Task prompt
Examine each line of the data. Copy those that contain the string "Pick".

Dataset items
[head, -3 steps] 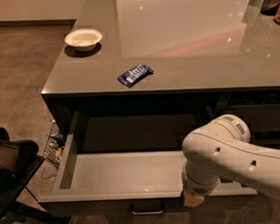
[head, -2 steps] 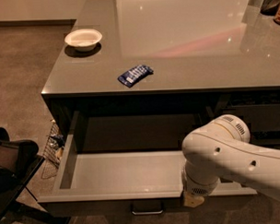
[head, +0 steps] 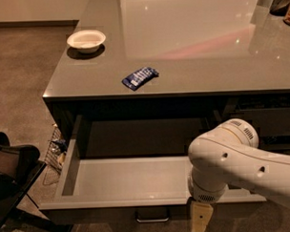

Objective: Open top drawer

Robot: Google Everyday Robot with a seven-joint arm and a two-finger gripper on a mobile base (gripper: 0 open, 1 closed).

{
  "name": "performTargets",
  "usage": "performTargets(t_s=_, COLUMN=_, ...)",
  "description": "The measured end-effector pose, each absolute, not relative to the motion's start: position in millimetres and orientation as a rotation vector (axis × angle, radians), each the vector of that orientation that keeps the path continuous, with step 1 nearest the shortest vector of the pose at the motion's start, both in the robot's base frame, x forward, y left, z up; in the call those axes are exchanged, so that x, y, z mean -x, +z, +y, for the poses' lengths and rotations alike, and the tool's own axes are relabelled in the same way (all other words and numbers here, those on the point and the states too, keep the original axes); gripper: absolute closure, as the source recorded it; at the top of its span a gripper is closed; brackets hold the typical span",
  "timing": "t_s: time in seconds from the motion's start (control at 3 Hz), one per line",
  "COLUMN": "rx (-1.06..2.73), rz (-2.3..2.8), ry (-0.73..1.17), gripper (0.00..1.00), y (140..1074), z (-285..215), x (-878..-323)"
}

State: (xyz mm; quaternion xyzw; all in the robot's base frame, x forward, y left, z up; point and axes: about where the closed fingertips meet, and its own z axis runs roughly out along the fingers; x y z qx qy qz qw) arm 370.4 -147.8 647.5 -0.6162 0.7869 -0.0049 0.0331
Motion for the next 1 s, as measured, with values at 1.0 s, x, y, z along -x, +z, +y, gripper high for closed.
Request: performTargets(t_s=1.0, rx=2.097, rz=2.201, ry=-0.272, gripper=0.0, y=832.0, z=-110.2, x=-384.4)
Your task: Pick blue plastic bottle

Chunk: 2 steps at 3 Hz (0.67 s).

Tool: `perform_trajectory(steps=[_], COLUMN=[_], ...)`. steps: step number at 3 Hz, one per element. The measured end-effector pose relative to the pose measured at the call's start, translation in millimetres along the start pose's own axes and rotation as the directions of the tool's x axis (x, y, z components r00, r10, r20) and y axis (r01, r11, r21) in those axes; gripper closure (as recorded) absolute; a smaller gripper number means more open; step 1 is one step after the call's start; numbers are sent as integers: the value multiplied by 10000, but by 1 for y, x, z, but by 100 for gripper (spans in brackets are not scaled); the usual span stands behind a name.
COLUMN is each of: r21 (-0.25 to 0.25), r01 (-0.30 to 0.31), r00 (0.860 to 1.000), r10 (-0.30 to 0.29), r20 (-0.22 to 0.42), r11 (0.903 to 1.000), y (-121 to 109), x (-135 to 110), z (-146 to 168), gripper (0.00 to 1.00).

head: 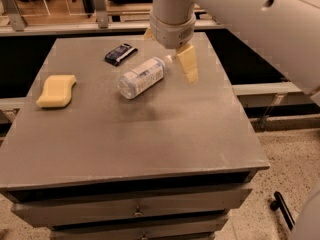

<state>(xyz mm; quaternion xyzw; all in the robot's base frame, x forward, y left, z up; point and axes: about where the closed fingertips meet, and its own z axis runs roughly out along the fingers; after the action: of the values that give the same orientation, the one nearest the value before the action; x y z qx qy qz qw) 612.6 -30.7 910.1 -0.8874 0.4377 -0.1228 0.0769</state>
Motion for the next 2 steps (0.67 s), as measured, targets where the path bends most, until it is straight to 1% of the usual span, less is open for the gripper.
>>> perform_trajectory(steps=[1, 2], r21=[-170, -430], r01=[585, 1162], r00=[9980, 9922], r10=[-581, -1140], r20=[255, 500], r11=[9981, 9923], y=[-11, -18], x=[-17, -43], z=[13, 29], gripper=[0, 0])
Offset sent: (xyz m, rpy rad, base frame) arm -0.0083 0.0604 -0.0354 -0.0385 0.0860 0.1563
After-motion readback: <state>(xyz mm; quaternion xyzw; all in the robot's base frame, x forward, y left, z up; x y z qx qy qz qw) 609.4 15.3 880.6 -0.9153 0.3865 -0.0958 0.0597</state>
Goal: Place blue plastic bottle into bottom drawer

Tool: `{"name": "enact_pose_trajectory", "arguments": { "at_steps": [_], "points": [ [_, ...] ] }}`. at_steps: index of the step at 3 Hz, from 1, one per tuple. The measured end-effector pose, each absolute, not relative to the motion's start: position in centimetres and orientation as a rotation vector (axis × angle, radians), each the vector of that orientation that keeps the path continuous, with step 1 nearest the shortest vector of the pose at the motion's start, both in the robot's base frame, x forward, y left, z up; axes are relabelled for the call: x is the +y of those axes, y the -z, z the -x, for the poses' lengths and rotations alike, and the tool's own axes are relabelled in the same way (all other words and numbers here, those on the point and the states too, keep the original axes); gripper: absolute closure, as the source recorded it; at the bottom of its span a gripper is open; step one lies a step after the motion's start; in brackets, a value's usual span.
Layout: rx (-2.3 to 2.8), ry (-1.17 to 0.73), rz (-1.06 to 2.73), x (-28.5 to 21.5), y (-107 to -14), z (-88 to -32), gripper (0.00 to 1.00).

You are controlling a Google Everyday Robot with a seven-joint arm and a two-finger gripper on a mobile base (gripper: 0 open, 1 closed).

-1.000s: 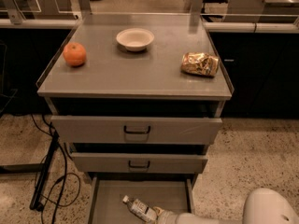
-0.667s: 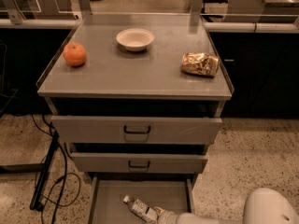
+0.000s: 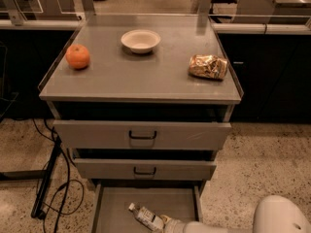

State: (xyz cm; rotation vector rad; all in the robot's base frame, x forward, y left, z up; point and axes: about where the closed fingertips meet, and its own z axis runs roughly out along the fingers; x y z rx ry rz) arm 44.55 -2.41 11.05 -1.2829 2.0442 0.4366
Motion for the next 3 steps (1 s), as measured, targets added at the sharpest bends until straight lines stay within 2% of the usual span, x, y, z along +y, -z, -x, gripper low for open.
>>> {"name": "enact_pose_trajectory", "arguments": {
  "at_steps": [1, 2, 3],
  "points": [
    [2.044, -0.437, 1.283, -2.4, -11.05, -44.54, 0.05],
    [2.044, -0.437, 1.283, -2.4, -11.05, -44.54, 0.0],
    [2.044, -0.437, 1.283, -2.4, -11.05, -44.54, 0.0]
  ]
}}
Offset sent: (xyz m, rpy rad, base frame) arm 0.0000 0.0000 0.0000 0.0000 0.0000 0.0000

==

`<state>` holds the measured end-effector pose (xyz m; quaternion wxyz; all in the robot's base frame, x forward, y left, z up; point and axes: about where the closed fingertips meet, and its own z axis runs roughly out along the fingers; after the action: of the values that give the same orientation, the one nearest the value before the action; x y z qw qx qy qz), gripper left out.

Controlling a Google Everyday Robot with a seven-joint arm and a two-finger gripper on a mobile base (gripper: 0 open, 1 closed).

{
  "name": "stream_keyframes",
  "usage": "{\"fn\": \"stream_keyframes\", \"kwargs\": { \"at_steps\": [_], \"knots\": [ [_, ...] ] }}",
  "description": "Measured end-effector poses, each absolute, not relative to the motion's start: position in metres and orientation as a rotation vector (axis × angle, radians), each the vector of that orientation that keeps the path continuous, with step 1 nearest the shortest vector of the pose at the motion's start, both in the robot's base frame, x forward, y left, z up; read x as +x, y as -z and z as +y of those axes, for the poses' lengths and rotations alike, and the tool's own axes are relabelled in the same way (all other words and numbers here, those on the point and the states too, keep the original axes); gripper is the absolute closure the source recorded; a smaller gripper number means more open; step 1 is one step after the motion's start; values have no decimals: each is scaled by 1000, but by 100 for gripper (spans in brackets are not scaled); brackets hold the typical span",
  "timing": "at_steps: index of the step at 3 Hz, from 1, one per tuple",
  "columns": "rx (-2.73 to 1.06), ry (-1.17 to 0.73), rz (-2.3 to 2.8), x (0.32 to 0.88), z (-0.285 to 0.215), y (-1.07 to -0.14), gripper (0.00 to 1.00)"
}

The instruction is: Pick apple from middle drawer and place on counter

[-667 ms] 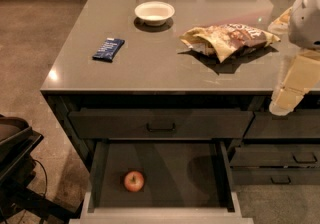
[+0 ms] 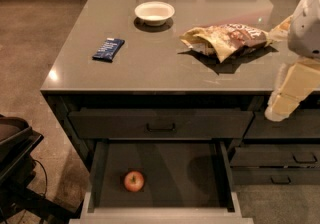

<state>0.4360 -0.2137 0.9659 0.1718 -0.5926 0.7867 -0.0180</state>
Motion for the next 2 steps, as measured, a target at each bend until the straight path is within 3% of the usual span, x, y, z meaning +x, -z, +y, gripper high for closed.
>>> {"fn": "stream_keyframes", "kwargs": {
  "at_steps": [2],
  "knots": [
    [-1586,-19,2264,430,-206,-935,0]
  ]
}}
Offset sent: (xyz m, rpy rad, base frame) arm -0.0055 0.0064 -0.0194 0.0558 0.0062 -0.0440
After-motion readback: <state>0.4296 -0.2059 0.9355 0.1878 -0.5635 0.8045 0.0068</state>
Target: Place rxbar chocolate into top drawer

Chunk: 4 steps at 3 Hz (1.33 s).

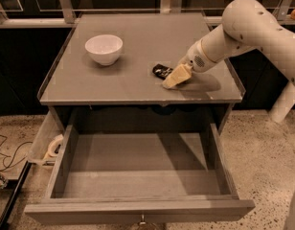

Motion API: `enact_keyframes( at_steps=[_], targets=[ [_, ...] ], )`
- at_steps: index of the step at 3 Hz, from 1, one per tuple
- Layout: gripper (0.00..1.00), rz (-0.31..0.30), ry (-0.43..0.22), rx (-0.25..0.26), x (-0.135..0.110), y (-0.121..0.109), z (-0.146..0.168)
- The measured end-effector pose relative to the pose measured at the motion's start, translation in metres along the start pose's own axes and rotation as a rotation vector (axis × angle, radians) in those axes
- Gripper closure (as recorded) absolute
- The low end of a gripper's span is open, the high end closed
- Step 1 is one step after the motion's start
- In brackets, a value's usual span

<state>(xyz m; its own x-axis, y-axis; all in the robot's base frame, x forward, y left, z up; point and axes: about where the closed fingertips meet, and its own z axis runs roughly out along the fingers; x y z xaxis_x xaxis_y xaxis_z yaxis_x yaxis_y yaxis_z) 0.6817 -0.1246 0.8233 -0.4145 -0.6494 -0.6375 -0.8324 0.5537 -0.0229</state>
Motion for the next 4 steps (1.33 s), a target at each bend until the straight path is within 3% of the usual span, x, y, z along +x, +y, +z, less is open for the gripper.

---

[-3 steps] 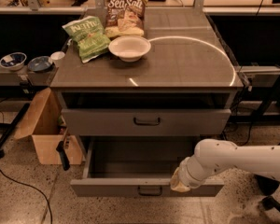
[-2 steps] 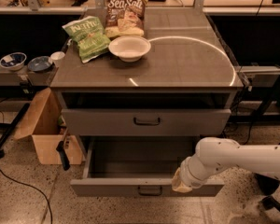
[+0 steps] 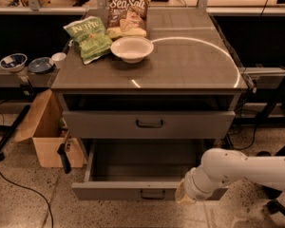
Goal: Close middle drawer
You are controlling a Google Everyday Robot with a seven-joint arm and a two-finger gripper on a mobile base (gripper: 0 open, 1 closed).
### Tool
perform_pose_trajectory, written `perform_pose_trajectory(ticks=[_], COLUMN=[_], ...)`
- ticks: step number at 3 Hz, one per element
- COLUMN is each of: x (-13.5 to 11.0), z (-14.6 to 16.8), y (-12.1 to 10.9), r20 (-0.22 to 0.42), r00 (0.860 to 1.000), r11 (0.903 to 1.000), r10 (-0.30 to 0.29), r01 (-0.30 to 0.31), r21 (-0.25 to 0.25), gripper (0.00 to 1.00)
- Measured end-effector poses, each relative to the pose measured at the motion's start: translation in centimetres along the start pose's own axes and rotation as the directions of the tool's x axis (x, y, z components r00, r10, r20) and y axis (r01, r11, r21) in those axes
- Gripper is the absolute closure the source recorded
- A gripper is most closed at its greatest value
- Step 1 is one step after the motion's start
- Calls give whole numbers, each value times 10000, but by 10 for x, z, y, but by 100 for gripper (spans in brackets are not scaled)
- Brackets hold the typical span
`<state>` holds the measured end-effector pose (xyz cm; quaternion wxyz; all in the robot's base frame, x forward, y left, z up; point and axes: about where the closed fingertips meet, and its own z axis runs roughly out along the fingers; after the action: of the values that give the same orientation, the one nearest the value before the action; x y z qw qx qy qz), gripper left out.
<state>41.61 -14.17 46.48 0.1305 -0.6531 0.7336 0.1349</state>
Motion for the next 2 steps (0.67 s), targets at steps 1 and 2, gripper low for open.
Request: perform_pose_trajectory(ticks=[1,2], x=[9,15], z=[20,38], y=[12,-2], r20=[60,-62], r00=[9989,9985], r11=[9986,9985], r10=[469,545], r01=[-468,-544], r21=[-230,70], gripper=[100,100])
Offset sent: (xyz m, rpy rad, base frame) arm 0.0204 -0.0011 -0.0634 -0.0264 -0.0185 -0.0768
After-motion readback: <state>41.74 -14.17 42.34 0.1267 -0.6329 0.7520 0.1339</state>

Task result
Your task: Pick blue plastic bottle
The instruction is: Pick apple from middle drawer and place on counter

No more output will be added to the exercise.